Response time (in minutes): 3:20
Total time: 12:31
Experience: Mytaxi marked my spot with its cute logo (a yellow X sticking out its “hand”) and, within a minute, showed me a photo of my driver Muhammad, who called to say he was on his way. Rush-hour traffic slowed our journey, but we still managed to beat everyone except the curb hailer. When it was time to pay, the driver encouraged me to go for cash. Instead, I paid credit through my iPhone. Fare breakdown: $8.24 (meter), $2 (tip). Total: $10.24.
Wait time: 20:13
Experience: Roasting on the unfamiliar corner, I confidently punched in my coordinates and watched that X logo spring up again. The map was dotted with yellow question marks indicating member taxis that might pick me up (all pretty far afield), but there was no friendly driver-photo this time. After three minutes, a screen came up that read, “We’re sorry that we haven’t found you a taxi.” I went through this process two more times, then gave up and walked to the Metro.
Best for Downtowners
Response was Man-of-Steel quick for Test 1, but even Muhammad said, “I only answer calls if it’s convenient.” Try mytaxi from a less-trafficked spot, and you might get stranded.
App Store, Google Play
Taxi Magic, which has been around since way back in 2008, bills itself as the national taxi app — you can use it for taxi fleets in 60 U.S. cities. It doesn’t communicate with the meter, so you manually type in the fare (and tip) to pay by phone. S.D.

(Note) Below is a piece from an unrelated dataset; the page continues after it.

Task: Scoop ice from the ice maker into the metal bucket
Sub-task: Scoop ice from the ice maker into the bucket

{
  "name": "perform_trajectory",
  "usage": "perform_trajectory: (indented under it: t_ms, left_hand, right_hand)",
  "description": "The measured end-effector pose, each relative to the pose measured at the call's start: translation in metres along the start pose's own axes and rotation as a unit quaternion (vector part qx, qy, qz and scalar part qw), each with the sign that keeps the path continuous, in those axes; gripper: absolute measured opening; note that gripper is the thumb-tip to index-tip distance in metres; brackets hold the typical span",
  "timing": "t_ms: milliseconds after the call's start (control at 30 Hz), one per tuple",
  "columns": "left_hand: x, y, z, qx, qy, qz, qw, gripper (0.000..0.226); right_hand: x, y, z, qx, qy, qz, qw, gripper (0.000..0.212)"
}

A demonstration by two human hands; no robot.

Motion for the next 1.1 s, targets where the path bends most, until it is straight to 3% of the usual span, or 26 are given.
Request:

Response time (in minutes): 15:51
Total time: 21:50
Experience: After several attempts at putting in my location and destination on my Nexus 4, the app claimed to be calling my cab. Then a box said: “Taxi Magic is not available.” It vanished and was replaced with a map showing a cab near Foggy Bottom. Minutes ticked by. The cab icon didn’t move. My phone rang, but I couldn’t hear the caller. Then the cab magically arrived. Fare breakdown: $7.43 (meter), $1.57 (tip), $1.50 (fee). Total: $10.50.
Response time: 21:59
Total time: 34:08
Experience: While I waited for my cab to materialize, two taxis, a pedestrian and a cop stopped to see if I needed help. For the first nine minutes, I watched a “calling your cab” screen. I canceled that cab, resubmitted my request, waited five more minutes and then canceled that cab, too. Midway through my third try, I got a message saying my cab had been dispatched. The app then crashed, but my cab still came. Fare breakdown: $14 (meter), $2 (tip), $1.50 (fee). Total: $17.50.
Best for Mystery Fans
Taxi Magic may crash or say it has canceled your request, and then conjure up a cab anyway. Despite the plot twists during both trips, I eventually got where I was headed.
App Store, Google Play
Uber’s fans are so devoted they’ve repeatedly lobbied the D.C. government to keep cab regulations Uber-friendly. The company keeps its users’ unshakable ardor alive with such new features as fare-splitting.
Response time (in minutes): 8:15
Total time: 14:39
Experience: My partner and I decided to give fare-splitting a go, eliminating the need for one of us to pay the other back with cash. Eww, cash. I had Uber split the fare, chose my buddy from my contact list and sent her an invite; she got a text enjoining her to open or download Uber. Scrooge warning: The fare didn’t divide evenly and I had to pay the extra penny. Fare breakdown: $6.24 (meter), $1.25 (tip), $2 (fee). Total: $9.49. ($4.75 and $4.74) H.J.M.
Response time: 4:41
Total time: 19:04
Experience: Instantly, Uber alerted me that Abdul would be there in seven minutes. He made it in 3½. I’d accidentally set my address down the block — it’s tricky to aim the blue locator pin on my iPhone — so he called to confirm where I was. I told him I was on the corner and waved as he slowed to a stop, and then I hopped into the clean, brand-new cab. (Abdul said I was the car’s first passenger.) I was the first one back to work. Fare breakdown: $12.45 (meter), $2.49 (tip), $2 (fee). Total: $16.94. B.M.
Best for Lazy People
Those who prefer doing as little as possible should enjoy Uber, which now doesn’t even require math skills. And the impressive showing in both tests makes Uber a no-brainer.